(Task to carry out):
The material is to be repeated exactly, from first line to last.

(Given material):
################

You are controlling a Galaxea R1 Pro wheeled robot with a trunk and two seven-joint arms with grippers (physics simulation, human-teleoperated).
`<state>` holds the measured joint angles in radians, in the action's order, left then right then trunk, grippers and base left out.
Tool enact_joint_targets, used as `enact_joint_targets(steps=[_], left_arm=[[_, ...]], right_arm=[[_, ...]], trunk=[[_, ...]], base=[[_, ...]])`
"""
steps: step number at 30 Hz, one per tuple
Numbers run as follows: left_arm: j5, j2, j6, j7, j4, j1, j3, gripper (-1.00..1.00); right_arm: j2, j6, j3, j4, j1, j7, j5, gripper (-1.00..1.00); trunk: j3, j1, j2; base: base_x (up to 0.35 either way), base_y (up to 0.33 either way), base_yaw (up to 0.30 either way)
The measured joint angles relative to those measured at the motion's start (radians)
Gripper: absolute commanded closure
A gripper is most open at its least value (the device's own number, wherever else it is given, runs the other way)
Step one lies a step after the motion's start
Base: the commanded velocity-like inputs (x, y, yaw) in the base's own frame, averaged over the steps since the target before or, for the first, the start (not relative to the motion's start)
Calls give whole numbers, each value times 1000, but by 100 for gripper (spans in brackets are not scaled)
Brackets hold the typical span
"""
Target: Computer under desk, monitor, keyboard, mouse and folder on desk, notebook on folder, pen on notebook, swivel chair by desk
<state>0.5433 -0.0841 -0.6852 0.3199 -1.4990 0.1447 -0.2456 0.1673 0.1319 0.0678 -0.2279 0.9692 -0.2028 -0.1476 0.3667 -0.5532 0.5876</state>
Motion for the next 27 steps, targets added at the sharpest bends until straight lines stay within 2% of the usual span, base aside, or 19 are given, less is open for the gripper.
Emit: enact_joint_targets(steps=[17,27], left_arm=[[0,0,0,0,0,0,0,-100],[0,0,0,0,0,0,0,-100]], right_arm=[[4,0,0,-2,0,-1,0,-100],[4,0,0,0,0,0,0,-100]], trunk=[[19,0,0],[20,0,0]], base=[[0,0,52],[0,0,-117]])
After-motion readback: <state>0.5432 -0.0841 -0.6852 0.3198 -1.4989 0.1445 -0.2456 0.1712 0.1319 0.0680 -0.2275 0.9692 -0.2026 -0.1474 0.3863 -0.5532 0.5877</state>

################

(Exercise response):
You are controlling a Galaxea R1 Pro wheeled robot with a trunk and two seven-joint arms with grippers (physics simulation, human-teleoperated).
`<state>` holds the measured joint angles in radians, in the action's order, left then right then trunk, grippers and base left out.
Tool enact_joint_targets, used as `enact_joint_targets(steps=[_], left_arm=[[_, ...]], right_arm=[[_, ...]], trunk=[[_, ...]], base=[[_, ...]])`
"""
steps: step number at 30 Hz, one per tuple
Numbers run as follows: left_arm: j5, j2, j6, j7, j4, j1, j3, gripper (-1.00..1.00); right_arm: j2, j6, j3, j4, j1, j7, j5, gripper (-1.00..1.00); trunk: j3, j1, j2; base: base_x (up to 0.35 either way), base_y (up to 0.33 either way), base_yaw (up to 0.30 either way)
The measured joint angles relative to those measured at the motion's start (radians)
Gripper: absolute commanded closure
A gripper is most open at its least value (the device's own number, wherever else it is given, runs the other way)
Step one lies a step after the motion's start
Base: the commanded velocity-like inputs (x, y, yaw) in the base's own frame, averaged over the steps since the target before or, for the first, the start (not relative to the motion's start)
Calls give whole numbers, each value times 1000, but by 100 for gripper (spans in brackets are not scaled)
Brackets hold the typical span
"""
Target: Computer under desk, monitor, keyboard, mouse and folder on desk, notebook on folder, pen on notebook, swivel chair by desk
<state>0.5433 -0.0841 -0.6852 0.3199 -1.4990 0.1447 -0.2456 0.1673 0.1319 0.0678 -0.2279 0.9692 -0.2028 -0.1476 0.3667 -0.5532 0.5876</state>
Motion for the next 27 steps, targets added at the sharpest bends until straight lines stay within 2% of the usual span, base aside, or 19 are given, less is open for the gripper.
Emit: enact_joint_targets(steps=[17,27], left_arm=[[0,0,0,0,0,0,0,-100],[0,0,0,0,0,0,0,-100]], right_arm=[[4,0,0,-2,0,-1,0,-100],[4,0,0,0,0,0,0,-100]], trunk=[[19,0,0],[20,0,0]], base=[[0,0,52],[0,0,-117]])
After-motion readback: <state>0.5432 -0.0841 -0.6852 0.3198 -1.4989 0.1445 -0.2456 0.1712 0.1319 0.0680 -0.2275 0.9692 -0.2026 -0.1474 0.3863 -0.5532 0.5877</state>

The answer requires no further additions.